Pada akhirnya Sandi benar-benar mengantarkan Rehan pulang ke rumah.
"Ayo aku bantu..." ucap Sandi setelah membukakan pintu untuk sahabatnya.
mereka turun dengan Rehan yang dipapah oleh Sandi masuk ke rumah.
"Disini saja..." ucap Rehan. sebuah sofa ruang tamu yang akan dia gunakan untuk merebahkan diri.
karena Rehan rasa tidak memungkinkan kalau Sandi membawanya sampai ke kamar.
"Terimakasih San..." ucap Rehan.
"Tidak usah berlebihan..." tolak Sandi. "Kau yakin akan baik-baik saja?" tanyanya. melihat tak ada siapapun di rumah ini. dan Sandi yakin kalau Mika belum pulang dari Kuliahnya. "Apa perlu aku disini sampai istrimu pulang?". kalaupuj perlu, Sandi tak akan keberatan melakukan itu. menunggu Rehan.

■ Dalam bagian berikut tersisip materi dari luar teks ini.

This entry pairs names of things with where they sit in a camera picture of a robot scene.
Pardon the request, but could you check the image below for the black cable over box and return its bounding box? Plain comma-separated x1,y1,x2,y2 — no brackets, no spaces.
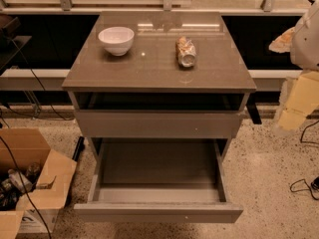
0,134,53,239

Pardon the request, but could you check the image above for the white ceramic bowl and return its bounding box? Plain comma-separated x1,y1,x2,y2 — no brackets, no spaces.
98,27,135,56

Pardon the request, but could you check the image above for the brown cardboard box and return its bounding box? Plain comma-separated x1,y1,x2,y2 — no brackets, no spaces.
0,128,77,239

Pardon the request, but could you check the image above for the crushed soda can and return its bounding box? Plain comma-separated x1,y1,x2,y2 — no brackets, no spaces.
175,37,196,68

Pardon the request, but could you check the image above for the grey drawer cabinet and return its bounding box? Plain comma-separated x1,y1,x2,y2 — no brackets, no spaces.
63,11,256,154

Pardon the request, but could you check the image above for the grey drawer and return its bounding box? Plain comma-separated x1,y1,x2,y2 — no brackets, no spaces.
75,139,243,223
75,110,243,138

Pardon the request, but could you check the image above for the crumpled trash in box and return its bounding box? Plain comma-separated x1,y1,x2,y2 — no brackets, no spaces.
0,162,41,211

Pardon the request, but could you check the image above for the white window ledge rail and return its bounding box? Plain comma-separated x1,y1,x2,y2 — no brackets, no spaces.
0,69,301,92

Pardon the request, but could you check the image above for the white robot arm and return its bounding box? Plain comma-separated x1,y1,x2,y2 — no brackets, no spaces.
269,0,319,133

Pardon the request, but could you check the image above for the black cable on floor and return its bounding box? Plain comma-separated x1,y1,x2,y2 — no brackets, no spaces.
289,119,319,201

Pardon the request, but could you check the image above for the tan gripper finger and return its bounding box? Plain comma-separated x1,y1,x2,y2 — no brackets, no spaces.
269,27,295,53

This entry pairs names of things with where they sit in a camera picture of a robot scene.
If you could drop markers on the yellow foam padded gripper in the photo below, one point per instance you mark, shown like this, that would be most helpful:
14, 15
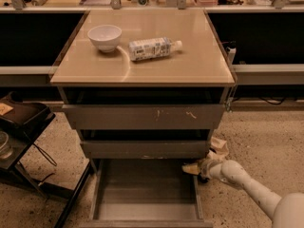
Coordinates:
206, 168

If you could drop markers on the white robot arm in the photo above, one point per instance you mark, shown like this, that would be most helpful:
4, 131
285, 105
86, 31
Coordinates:
284, 212

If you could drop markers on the grey middle drawer front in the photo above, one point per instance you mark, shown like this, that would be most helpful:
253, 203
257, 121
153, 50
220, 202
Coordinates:
145, 149

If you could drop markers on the open grey bottom drawer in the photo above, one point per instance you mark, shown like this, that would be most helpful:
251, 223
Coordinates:
145, 194

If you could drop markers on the grey drawer cabinet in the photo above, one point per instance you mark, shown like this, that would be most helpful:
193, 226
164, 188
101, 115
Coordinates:
196, 75

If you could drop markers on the grey top drawer front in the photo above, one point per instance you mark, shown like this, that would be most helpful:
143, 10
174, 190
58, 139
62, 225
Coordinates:
143, 116

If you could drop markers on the small white spray bottle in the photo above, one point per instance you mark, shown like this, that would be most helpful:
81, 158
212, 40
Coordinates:
231, 50

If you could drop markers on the clear plastic water bottle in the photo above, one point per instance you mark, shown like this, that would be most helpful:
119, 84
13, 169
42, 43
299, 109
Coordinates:
152, 48

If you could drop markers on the white ceramic bowl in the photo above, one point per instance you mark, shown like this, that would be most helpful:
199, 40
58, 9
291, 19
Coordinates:
105, 37

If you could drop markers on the black tray on cart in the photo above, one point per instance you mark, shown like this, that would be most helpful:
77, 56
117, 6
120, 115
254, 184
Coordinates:
18, 115

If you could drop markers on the black side cart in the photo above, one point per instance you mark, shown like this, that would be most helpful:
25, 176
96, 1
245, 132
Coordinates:
14, 173

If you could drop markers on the clear glass jar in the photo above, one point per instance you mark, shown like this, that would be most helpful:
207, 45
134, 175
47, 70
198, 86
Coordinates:
5, 148

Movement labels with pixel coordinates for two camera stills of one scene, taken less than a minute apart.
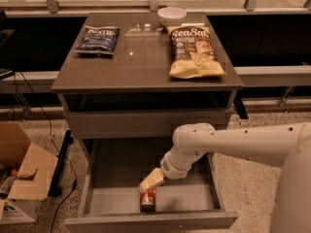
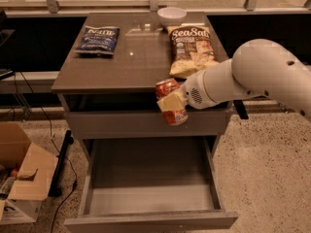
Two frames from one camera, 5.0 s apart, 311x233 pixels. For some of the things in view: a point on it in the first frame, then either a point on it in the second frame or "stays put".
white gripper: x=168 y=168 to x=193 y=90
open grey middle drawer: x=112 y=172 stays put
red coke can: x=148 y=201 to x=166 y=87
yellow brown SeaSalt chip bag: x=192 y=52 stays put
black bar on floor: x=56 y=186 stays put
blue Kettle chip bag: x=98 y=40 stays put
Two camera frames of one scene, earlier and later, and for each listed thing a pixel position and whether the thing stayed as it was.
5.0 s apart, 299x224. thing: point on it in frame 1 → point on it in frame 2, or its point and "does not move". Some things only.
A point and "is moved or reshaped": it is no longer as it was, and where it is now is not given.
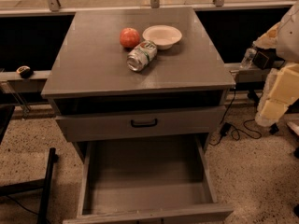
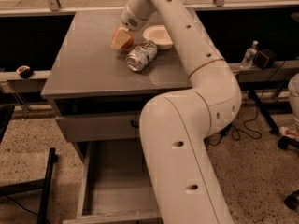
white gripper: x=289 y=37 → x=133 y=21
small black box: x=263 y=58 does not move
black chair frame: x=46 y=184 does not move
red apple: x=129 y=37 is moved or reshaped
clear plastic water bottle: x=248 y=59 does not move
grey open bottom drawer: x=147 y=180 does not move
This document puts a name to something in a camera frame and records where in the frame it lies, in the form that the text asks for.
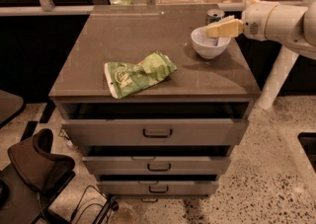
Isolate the white bowl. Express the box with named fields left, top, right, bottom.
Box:
left=191, top=27, right=231, bottom=59

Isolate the top drawer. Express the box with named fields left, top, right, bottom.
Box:
left=62, top=118, right=248, bottom=146

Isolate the black office chair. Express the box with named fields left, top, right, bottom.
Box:
left=0, top=129, right=75, bottom=224

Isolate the grey drawer cabinet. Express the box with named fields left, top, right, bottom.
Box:
left=49, top=5, right=260, bottom=198

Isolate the redbull can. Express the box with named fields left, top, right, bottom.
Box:
left=205, top=9, right=225, bottom=24

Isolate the bottom drawer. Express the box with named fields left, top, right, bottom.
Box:
left=97, top=181, right=219, bottom=196

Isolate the dark round table edge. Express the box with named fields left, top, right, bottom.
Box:
left=0, top=90, right=25, bottom=127

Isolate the black cable on floor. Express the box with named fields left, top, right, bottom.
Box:
left=69, top=185, right=119, bottom=224

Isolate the green chip bag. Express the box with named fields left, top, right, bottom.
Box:
left=104, top=51, right=177, bottom=99

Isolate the white table leg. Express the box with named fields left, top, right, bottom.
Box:
left=257, top=46, right=299, bottom=110

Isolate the middle drawer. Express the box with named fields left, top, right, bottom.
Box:
left=83, top=156, right=230, bottom=175

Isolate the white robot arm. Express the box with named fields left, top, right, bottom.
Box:
left=205, top=0, right=316, bottom=59

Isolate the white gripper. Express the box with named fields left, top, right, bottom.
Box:
left=206, top=1, right=279, bottom=41

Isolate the drawer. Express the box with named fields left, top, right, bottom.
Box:
left=83, top=156, right=230, bottom=175
left=97, top=181, right=219, bottom=196
left=62, top=118, right=248, bottom=146

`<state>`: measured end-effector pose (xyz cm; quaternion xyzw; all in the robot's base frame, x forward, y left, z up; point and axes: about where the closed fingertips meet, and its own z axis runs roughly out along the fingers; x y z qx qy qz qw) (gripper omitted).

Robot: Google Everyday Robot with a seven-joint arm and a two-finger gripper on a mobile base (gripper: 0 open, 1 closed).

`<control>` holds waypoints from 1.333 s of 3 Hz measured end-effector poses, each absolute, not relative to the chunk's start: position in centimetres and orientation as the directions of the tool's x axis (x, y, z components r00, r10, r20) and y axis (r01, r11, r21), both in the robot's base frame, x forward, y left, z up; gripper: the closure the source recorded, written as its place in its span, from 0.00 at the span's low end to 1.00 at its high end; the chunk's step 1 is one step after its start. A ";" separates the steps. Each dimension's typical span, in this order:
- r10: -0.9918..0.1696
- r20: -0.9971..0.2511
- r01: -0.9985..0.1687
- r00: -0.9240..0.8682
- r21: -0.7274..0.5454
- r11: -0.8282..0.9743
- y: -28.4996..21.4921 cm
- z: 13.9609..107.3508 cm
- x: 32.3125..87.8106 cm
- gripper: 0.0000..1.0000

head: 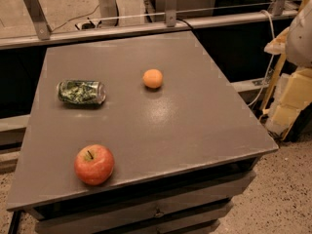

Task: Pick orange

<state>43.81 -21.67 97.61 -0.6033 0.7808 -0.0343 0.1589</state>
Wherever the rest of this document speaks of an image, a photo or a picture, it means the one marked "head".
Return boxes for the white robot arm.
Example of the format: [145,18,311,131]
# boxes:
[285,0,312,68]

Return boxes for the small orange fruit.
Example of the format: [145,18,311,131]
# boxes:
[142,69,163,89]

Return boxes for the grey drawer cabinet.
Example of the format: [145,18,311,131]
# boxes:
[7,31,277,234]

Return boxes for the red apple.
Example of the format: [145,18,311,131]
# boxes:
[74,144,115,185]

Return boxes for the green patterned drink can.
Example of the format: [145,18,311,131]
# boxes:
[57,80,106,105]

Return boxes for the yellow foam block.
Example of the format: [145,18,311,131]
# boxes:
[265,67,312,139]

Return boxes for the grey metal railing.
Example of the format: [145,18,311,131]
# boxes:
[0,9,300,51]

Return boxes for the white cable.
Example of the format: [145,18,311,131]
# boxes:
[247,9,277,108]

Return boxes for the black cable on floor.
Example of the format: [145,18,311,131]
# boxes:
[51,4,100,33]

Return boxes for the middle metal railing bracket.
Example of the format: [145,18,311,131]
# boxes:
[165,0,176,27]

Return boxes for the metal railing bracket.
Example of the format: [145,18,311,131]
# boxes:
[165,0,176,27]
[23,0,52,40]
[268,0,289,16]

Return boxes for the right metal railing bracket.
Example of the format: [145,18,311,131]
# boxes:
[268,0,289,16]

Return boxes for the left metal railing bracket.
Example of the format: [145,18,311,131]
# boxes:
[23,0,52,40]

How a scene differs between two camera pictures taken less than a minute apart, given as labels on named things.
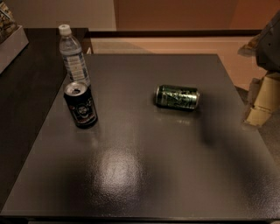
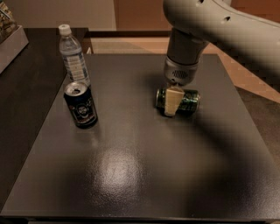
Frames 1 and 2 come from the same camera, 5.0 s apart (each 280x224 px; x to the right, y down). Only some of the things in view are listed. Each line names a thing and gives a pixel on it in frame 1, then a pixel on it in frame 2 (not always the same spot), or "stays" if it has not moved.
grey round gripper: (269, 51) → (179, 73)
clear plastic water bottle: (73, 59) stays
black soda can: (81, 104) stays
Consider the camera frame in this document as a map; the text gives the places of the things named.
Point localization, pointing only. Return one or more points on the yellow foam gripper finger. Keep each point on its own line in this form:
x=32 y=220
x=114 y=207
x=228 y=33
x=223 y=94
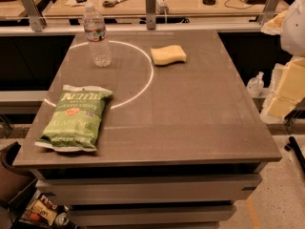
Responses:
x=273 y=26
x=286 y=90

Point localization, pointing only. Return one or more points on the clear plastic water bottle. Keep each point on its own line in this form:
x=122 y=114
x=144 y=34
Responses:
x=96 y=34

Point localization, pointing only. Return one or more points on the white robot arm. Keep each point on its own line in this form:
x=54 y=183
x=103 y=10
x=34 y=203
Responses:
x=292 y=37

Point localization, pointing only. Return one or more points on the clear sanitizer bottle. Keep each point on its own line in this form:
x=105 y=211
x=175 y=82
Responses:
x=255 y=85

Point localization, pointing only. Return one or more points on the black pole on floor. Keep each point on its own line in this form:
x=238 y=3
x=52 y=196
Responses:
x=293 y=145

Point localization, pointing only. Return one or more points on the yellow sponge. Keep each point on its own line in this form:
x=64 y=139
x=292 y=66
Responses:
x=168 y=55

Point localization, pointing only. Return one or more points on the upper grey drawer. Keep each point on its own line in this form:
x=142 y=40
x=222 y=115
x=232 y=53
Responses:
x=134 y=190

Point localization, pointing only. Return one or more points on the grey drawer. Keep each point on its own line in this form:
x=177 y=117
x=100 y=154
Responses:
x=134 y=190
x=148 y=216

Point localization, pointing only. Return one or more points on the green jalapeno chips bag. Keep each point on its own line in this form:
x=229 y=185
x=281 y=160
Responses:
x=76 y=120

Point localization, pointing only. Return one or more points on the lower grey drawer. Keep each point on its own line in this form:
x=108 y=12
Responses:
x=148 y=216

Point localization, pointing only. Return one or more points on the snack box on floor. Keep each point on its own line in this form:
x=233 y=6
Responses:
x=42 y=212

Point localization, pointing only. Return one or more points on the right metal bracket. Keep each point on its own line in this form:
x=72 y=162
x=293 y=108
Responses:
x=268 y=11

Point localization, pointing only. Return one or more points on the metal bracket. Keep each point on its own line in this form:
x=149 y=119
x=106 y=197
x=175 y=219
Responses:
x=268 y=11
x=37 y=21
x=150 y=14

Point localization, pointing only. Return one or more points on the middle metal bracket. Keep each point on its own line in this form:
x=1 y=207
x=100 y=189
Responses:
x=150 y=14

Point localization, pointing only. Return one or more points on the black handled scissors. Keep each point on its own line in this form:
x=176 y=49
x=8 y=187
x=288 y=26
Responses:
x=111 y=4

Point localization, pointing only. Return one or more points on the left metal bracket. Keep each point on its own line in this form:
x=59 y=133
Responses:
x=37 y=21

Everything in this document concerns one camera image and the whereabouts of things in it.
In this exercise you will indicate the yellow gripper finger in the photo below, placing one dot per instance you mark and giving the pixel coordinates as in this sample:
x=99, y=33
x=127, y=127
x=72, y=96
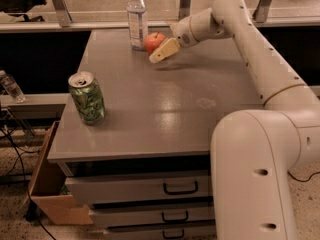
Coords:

"Tidak, tak perlu... kau kembali saja bekerja..." tolak Rehan. ia cukup tau diri untuk tidak merepotkan Sandi lebih dari ini.
"Yakin?".
"Hm," jawab Rehan sambil memejamkan matanya.
"Ya sudah kalau begitu, aku pergi..." ucap Sandi. sudah memutar tubuhnya hendak meninggalkan Rehan, pria itu kembali terdiam. "Oh iya, kunci mobil ku taruh di meja dan obatmu juga... jangan lupa meminumnya... kabari aku kalau butuh sesuatu..." ucapnya.
"Oke...".
Setelahnya Sandi benar-benar meninggalkan rumah Rehan dan menutup pintu serta pagar besi itu. dan sebuah Taxi sudah menunggu di depan. kendaraan yang akan membawa Sandi kembali ke Perusahaan tempatnya bekerja.
sedangkan Rehan, pria itu terus memejamkan mata. merasakan tubuhnya yang nyeri dan tak berdaya.
keringat dingin juga masih mengucur membasahi kemeja yang ia kenakan.